Mittwoch, 16. Mai 2012

Die Nervensäge
Ich spüre einen Hauch im Gesicht.
Ein Schnalzen an meinem Ohr.
Ich reagiere nicht.
Etwas, beziehungsweise jemand zupft mich am Ärmel.
Ich bleibe ruhig.
Ein Finger stupst mich in die Seite. Wieder und wieder.
Ich murre.
Eine Hand streichelt mir sanft über den Arm.
Ich ziehe ihn weg.
Eine Hand legt sich auf mein Bein. Dann werde ich hin und her geworfen, geschüttelt.
"Waaas?" ich werfe meinem Göttergatten einen verärgerten Blick zu.
Er sieht mich mit seinem treuherzigen Hundeblick an. Da kann ich nicht anders, als ihm meine ganze Aufmerksamkeit zu schenken und lege den Computer weg; dies, obwohl ich gerade beim Schreiben des Blogs war.
"Du hast doch gestern weiter geschrieben am Buch?"

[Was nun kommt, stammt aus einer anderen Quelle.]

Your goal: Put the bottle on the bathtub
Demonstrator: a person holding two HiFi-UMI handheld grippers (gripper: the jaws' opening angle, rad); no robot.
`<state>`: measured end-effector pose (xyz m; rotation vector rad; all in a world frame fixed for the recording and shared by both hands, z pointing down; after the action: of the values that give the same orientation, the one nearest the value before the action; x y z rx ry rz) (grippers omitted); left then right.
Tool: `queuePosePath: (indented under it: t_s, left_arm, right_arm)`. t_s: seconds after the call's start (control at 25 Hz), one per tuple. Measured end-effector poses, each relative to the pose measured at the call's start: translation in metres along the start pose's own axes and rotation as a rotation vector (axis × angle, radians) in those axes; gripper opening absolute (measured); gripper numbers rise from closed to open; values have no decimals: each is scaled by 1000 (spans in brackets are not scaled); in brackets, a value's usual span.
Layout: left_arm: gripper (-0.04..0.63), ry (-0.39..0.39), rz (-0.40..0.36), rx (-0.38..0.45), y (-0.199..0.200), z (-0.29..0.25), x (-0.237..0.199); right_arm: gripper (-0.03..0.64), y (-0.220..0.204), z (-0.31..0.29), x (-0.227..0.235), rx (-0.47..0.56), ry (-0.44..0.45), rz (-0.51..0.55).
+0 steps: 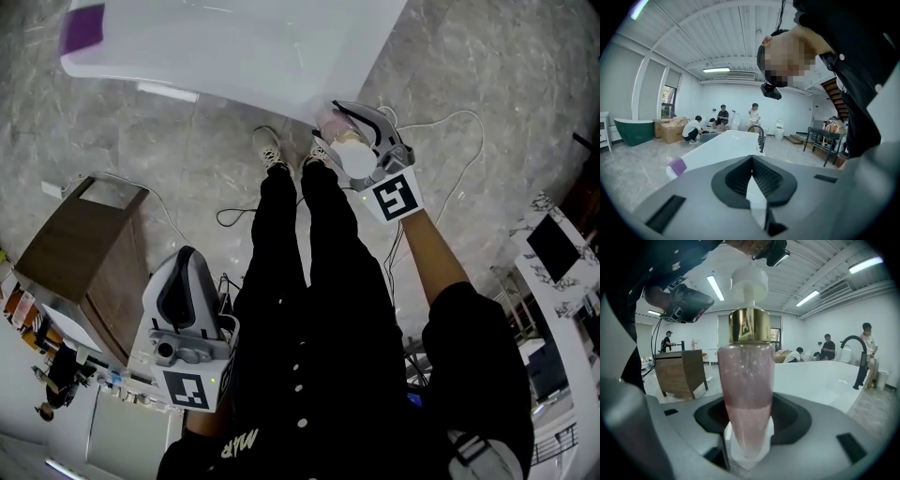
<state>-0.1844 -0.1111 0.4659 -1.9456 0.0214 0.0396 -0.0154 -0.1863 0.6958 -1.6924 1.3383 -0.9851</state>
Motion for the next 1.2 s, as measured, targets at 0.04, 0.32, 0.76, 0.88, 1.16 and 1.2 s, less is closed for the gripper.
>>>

"Öhm, warum fragst du?" Ja ich weiss, dass ist ne doofe Frage, aber manchmal ist mein Mund einfach schneller als das Gehirn; Leute, die mich kennen, werden jetzt wohl ganz wild mit dem Kopf nicken.
"Ich will lesen. Bin neugierig wie es weiter geht."
Und auf einmal finde ich die Störung nicht mehr so schlimm.